TL;DR
The Crypto Team at DFINITY recently finished an effort on improving the performance of multiple components of the IC in order to deliver a smooth user experience during events with a high user activity such as decentralization swap. In this post, I will focus on an important part of this effort – an efficiency improvement to the canister signature verification by caching those signatures, which significantly increased the message rate that a subnet can process and contributed to the very smooth OpenChat decentralization swap experience.
Motivation: Improving SNS-1 Efficiency Bottlenecks
Last November DFINITY conducted the SNS-1 swap as a test run to reveal potential efficiency bottlenecks before the first real swap. Although high participation is something we generally expect during such an event, the exact and peak numbers as well as the concrete performance implications are often not 100% clear.

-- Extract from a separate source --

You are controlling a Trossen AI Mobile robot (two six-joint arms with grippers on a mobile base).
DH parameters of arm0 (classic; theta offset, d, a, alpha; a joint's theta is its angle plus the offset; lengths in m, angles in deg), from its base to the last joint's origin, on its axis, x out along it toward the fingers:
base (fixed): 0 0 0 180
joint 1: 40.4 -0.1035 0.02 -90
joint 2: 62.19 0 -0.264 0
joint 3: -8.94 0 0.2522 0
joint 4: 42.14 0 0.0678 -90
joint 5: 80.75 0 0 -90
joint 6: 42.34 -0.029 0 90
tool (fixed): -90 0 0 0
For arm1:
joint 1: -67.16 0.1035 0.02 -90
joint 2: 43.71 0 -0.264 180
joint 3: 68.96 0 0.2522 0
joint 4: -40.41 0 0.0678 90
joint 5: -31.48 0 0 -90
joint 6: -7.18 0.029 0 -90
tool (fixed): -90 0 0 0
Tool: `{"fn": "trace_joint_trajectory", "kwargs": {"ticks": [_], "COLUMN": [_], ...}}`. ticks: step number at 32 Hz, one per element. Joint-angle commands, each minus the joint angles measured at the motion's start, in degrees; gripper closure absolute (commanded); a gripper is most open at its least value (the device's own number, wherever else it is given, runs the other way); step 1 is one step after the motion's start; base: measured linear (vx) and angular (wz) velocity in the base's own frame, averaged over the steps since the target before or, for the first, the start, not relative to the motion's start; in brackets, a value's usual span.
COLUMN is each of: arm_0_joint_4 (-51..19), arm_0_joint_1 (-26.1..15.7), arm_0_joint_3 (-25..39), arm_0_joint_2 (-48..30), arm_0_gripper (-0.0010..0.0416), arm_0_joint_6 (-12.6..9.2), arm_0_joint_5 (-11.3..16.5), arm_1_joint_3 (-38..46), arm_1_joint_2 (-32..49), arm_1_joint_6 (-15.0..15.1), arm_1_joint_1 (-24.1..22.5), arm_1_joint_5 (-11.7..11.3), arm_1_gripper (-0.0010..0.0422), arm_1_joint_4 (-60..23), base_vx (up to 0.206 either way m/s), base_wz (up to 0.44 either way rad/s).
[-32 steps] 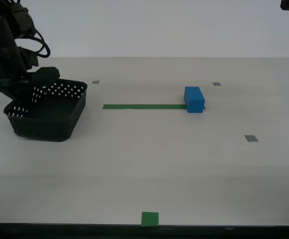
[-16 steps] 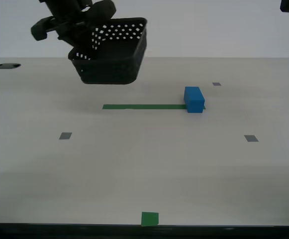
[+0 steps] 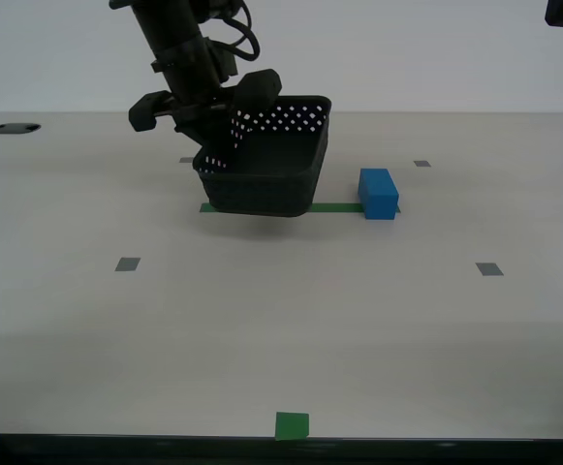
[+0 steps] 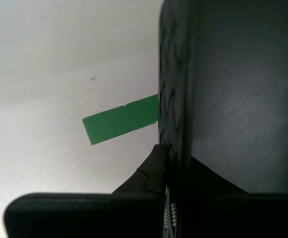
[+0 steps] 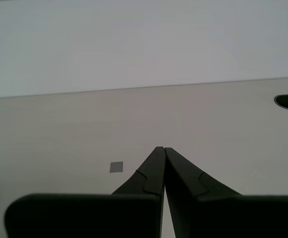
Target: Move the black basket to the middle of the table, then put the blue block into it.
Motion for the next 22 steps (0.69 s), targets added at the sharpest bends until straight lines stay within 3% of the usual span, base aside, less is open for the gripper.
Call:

During the SNS-1, we observed high peaks of user activity, especially at the beginning of the swap, with a maximum of ~300 user requests per second of which up to ~50 could be processed per second due to subnet performance limits. The main bottleneck was the BLS signature verification for the requests that came from the II-authenticated users. Overall, it took a significant amount of resources and slowed down the finalization rate because the replica could not keep up with the many canister signature verifications.
Background: User Authentication Costs for a Replica
Improvements to canister signature verification matters because they affect Internet Identity (II). II is a very common standard for user authentication on the IC. It is used in the majority of the most popular canisters such as the NNS frontend. Its main function is to improve the users’ privacy and enhance security of the users’ cryptographic keys. To understand the value of canister signature verifications, it is worth explaining the basics of how II works:
- To register with the II, a user creates an account which is identified by an identity anchor, a sequential number assigned by the II canister. Then, the user can register a device to its account by uploading a cryptographic public key generated by the device. One user can register multiple devices with the same identity anchor. For every service the user intends to log in, the II canister generates for them a different pseudonym.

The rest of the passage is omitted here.